Through experimentation, we have determined that large dataset visualization requires significant amounts of memory, including swap and may take lots of time. To save on processing and memory, we can substitute ImageResize[] with Thumbnail[]. This avoids us having to resize images and save the results in memory; instead, we immediately resize and display, saving a step. However, with this function we cannot readily modify its onscreen size.

 /Boxout 3 – Image preprocessing to improve identification accuracy Image content identification accuracy can be improved by preprocessing images. Their backgrounds can often be removed, if only partially, and large images can be split into smaller chunks. This can be done using RemoveBackground[] and ImagePartition[], respectively. When running these functions with Parallelize[], some speed-up may be experienced.

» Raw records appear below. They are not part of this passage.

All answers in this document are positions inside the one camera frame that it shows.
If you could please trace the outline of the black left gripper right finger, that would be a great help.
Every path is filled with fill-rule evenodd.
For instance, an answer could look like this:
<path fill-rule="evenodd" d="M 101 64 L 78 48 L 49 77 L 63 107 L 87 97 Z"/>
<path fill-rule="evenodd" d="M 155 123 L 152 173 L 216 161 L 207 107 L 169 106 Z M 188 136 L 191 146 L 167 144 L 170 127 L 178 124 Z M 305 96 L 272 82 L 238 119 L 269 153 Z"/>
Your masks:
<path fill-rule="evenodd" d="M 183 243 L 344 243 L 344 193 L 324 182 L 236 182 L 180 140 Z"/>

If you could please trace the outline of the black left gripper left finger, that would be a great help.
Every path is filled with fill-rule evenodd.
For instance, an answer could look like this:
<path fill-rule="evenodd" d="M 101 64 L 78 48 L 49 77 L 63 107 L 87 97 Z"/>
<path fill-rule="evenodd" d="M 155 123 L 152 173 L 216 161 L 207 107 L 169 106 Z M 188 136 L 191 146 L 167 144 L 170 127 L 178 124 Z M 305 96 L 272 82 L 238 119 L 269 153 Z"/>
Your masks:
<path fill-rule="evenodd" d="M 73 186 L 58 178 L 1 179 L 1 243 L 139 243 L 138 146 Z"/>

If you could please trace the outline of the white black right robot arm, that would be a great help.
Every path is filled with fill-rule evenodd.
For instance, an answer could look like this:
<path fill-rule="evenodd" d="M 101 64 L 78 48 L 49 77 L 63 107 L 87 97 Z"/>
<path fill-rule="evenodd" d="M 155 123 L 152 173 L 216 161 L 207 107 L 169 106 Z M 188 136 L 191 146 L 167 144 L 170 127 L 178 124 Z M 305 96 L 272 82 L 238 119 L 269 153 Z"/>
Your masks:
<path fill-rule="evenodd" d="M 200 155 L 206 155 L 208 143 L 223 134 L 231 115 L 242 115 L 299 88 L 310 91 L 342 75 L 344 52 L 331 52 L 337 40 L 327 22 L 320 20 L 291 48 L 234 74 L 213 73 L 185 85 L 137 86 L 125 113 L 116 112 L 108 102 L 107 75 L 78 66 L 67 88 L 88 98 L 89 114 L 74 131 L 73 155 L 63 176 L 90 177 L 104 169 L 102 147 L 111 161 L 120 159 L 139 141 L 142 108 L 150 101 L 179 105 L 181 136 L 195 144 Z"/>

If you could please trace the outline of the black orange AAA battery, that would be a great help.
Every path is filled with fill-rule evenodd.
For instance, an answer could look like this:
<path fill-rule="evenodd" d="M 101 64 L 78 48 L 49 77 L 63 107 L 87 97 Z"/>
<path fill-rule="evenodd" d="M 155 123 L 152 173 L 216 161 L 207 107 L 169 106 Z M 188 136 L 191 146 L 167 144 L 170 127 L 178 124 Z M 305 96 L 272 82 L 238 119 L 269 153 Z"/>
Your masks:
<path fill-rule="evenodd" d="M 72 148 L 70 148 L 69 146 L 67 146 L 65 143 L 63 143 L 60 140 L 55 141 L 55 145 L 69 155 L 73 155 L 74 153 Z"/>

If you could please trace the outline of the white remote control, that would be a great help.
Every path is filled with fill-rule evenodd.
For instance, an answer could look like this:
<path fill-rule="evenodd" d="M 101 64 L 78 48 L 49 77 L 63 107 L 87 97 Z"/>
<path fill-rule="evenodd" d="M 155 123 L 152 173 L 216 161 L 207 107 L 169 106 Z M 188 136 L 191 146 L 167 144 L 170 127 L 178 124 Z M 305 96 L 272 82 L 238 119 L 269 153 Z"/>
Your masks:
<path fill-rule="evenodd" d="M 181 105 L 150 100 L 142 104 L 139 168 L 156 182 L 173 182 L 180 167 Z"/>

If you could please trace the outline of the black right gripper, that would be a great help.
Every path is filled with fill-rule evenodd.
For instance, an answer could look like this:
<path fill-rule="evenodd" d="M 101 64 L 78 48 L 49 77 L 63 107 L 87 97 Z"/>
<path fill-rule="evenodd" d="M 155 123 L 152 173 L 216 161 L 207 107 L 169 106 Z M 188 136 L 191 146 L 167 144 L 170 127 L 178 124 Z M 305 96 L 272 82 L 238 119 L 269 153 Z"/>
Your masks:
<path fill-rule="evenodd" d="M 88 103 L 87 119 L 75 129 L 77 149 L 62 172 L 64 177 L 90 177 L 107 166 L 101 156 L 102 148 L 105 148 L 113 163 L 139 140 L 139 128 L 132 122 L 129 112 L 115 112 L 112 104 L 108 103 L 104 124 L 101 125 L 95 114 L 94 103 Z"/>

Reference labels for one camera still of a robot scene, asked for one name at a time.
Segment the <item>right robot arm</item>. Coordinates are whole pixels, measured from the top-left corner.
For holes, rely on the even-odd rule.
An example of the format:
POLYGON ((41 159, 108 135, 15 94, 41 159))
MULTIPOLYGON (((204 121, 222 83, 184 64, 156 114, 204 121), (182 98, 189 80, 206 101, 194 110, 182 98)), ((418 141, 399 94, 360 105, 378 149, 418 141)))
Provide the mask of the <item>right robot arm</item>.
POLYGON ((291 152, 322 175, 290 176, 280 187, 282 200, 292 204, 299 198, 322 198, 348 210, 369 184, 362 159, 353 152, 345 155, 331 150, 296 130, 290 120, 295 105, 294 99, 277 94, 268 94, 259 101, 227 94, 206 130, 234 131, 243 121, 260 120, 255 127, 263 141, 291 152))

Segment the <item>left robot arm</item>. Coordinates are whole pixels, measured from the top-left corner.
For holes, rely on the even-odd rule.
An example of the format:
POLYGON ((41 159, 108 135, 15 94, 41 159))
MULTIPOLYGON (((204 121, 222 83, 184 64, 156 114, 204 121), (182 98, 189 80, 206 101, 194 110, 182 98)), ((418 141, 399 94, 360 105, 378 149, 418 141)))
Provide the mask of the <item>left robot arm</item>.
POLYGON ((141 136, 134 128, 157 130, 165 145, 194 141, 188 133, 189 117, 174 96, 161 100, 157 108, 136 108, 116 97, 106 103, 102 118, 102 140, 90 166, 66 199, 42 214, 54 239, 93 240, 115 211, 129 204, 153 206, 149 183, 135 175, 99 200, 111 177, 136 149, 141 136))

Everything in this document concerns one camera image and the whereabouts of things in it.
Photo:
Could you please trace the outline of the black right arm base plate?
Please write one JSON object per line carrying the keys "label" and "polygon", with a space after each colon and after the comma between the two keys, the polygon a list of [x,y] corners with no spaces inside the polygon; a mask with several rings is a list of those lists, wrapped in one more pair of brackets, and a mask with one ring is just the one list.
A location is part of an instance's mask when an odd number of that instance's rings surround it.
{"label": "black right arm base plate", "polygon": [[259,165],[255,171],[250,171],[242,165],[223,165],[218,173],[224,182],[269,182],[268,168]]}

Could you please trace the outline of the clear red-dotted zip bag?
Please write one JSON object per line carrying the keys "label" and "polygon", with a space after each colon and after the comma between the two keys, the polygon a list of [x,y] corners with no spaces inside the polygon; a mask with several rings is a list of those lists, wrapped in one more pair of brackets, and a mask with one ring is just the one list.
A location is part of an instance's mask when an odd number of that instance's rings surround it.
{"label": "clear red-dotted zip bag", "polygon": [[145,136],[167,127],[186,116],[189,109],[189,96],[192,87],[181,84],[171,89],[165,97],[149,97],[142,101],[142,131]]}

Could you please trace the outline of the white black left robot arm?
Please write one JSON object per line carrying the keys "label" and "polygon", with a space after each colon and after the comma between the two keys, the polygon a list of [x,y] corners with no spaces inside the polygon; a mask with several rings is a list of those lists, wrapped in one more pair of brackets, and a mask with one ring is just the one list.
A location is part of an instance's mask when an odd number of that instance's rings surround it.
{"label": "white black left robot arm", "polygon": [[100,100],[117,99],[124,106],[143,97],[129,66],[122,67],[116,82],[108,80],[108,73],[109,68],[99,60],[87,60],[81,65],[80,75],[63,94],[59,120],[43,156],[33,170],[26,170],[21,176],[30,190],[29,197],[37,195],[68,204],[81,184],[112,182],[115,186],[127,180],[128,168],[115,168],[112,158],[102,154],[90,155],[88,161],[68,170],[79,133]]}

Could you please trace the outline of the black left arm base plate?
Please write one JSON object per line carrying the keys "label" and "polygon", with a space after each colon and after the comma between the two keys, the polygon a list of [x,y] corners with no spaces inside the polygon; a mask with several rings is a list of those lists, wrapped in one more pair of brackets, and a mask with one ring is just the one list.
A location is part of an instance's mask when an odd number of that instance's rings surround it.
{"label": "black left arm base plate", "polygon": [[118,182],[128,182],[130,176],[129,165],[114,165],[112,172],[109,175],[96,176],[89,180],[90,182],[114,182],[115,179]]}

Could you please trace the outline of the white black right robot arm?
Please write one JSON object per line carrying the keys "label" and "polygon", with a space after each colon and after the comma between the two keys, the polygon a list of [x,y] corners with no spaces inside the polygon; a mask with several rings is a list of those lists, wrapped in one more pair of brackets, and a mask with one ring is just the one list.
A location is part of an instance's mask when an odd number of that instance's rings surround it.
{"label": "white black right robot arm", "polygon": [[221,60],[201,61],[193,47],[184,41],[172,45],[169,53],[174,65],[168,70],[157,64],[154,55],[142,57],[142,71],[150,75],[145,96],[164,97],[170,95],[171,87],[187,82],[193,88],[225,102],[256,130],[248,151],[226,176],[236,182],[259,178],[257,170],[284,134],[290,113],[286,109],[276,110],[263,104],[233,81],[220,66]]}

 /Boxout 4 – Saving very large notebooks Saving (or opening) very large notebooks in Mathematica can crash it or take what feels like an eternity. Sometimes saving a notebook to PDF can also fail. It appears there is an underlying issue when saving very large notebook-based output. Our recommendation is to consider saving very large notebooks first as PDF and then using the native notebook format.

/SIDEBARS

 /Sidebar 1 – Stopping runaway calculations To stop a runaway calculation, because it is taking too long or has caused the system to become unresponsive, pressing Alt+, (comma) within Mathematica will cause a popup to be displayed asking whether to continue or abort. This is a form of graceful program shutdown that should prevent changes made to the running notebook from being lost. On the other hand, killing it from Task Manager will lose all these changes.

 /Sidebar 2 – The front and back ends Mathematica consists of two main components, the front and back (or kernel) ends. The front-end performs all I/O while the kernel(s) performs calculations. The front-end runs on the user’s computer while the kernel(s) runs on the local or remote system, or both. This division of labour enables compute nodes to be added or run entirely from more powerful remote systems.

 /Sidebar 3 – Slow, interrupted or frozen scrolling or typing in a notebook Sometimes when typing or scrolling in a notebook, responsiveness may become very slow or take on a frozen like state for many seconds. To fix this, delete all “*.m” files located in $UserBaseDirectory/.Mathematica/SystemFiles/FrontEnd/SystemResources/FunctionalFrequency. It may become necessary to restart the framework for this to take effect.